In the hands of writer-director-star Scott Prendergast, he... but wait, he has no hands. No fingers. As corporate mascots go, "Kabluey" is useless, which is one reason poor Salman (Prendergast) is dropped off on a remote stretch of Texas highway to hand out fliers trying to rent excess office space that the dying BlueNexion Corp has in its headquarters.

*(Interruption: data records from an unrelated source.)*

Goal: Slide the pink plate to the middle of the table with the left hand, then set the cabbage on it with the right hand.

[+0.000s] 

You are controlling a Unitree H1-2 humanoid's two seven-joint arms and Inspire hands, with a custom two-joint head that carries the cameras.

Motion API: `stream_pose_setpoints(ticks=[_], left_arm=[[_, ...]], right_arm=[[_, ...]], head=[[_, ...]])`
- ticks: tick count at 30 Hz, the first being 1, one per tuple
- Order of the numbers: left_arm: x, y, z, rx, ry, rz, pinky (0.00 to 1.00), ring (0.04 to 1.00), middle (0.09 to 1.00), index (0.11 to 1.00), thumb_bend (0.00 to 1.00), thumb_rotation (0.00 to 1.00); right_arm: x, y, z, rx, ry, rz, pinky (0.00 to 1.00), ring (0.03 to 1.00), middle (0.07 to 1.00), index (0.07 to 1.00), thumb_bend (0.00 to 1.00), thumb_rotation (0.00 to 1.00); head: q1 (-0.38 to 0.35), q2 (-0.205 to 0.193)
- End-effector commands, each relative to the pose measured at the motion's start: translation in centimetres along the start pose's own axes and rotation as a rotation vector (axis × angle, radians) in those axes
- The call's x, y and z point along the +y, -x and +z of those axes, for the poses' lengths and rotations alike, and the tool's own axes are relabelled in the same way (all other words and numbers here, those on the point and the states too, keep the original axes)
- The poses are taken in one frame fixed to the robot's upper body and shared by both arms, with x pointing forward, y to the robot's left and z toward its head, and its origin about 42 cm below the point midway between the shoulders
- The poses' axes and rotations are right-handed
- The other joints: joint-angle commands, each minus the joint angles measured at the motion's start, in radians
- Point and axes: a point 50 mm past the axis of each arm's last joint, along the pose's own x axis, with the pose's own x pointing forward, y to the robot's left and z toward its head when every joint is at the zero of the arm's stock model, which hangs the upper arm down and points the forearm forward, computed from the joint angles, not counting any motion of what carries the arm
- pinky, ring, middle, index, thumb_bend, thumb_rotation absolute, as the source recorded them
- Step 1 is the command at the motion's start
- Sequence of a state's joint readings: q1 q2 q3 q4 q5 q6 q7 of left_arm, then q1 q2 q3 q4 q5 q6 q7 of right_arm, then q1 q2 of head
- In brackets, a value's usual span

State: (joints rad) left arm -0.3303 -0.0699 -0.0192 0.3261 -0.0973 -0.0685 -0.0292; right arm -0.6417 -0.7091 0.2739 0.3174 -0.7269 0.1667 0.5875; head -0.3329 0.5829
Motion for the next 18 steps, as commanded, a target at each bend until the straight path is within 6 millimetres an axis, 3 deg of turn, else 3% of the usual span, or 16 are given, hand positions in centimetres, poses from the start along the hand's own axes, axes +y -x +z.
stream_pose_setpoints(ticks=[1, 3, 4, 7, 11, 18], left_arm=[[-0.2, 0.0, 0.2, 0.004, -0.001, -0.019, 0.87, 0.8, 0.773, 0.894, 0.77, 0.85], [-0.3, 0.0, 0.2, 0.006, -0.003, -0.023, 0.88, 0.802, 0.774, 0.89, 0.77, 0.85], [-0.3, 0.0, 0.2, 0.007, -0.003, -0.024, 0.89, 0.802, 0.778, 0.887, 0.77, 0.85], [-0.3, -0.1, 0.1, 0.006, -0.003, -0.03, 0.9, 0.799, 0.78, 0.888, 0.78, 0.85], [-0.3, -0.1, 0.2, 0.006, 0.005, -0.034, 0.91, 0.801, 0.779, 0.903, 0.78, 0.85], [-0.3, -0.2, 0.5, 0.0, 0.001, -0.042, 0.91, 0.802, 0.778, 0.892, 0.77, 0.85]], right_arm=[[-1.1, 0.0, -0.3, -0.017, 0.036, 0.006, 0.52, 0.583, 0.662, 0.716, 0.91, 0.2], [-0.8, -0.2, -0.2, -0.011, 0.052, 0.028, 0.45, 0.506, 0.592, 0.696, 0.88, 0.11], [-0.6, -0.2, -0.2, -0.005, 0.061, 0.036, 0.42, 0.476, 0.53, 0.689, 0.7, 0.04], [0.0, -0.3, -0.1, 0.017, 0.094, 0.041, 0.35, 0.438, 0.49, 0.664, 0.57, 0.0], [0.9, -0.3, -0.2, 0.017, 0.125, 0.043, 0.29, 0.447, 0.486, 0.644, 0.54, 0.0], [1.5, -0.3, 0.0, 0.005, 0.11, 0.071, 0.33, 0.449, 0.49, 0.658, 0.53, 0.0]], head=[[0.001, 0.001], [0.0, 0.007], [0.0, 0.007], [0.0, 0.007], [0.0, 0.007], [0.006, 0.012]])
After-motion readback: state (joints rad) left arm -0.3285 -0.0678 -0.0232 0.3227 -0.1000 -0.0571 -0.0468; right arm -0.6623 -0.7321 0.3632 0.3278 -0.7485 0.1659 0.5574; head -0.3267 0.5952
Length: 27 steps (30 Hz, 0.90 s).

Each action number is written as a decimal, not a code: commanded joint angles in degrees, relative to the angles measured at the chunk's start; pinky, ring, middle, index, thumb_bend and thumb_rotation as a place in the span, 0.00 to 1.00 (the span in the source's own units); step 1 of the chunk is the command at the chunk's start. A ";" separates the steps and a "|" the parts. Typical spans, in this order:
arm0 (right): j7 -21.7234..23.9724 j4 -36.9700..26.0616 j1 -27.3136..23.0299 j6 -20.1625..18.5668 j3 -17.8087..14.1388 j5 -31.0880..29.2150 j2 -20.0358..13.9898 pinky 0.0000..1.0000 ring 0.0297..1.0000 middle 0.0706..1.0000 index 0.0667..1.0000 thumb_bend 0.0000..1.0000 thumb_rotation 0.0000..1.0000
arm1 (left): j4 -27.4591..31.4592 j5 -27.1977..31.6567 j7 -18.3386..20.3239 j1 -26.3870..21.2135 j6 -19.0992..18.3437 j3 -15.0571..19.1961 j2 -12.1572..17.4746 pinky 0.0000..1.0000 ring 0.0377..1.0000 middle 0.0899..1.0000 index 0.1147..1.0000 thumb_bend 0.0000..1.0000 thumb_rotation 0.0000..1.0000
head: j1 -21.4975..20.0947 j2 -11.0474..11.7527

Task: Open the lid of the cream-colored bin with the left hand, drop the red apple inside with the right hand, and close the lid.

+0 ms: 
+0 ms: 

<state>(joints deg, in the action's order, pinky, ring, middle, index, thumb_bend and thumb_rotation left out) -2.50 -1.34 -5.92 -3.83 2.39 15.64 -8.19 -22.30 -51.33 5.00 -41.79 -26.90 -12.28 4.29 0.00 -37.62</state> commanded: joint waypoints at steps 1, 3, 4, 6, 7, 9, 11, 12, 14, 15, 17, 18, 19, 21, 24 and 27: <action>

How Salman came to be there; how he came by his strange first name; how his depressed, angry sister-in-law ( Lisa Kudrow, flat-out brilliant) summoned him to baby sit her psychotic sons while she goes off to work at BlueNexion as her husband (Salman's brother) fights in Iraq, is what Kabluey is all about.
It's a sweet, ingenious, twisted and surreal comedy, kind of Samuel Beckett by way of Adam Sandler, with Prendergast, as a hopeless ninny of a nanny, trying to heal a broken family, an endangered marriage and an incompetent, corrupt company that cost a lot of people ( Teri Garr, included) their life savings.
A one-word title is worth a one-word endorsement: unique.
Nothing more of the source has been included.